> EXERCISE REQUIREMENTS: Return the lines exactly as they stand, from the first of the material through the line containing "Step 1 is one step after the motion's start".

########

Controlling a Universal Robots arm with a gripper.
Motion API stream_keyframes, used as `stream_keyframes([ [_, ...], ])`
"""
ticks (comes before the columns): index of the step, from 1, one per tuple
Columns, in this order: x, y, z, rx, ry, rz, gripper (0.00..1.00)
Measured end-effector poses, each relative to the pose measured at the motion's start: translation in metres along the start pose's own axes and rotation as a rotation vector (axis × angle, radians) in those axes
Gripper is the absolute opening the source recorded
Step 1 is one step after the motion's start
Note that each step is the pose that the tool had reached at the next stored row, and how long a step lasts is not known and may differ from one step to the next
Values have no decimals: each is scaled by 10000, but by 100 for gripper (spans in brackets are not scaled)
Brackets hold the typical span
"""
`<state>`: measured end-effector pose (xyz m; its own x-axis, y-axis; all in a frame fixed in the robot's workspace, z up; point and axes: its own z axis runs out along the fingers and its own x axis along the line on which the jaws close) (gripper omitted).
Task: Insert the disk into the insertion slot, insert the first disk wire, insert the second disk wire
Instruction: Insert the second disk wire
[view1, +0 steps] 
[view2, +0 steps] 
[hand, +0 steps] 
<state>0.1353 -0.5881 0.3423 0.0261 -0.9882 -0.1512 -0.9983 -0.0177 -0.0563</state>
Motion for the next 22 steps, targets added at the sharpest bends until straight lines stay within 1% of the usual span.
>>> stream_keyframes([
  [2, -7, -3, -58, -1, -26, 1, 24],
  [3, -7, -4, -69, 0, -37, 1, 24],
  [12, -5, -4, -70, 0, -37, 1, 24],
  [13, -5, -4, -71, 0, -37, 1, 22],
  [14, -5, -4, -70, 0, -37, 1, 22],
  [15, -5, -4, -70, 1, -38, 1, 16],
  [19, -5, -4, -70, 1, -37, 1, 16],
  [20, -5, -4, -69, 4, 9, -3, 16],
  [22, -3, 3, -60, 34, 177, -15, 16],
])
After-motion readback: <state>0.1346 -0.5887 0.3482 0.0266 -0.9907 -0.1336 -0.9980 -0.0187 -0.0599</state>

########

> SOLUTION:
Controlling a Universal Robots arm with a gripper.
Motion API stream_keyframes, used as `stream_keyframes([ [_, ...], ])`
"""
ticks (comes before the columns): index of the step, from 1, one per tuple
Columns, in this order: x, y, z, rx, ry, rz, gripper (0.00..1.00)
Measured end-effector poses, each relative to the pose measured at the motion's start: translation in metres along the start pose's own axes and rotation as a rotation vector (axis × angle, radians) in those axes
Gripper is the absolute opening the source recorded
Step 1 is one step after the motion's start

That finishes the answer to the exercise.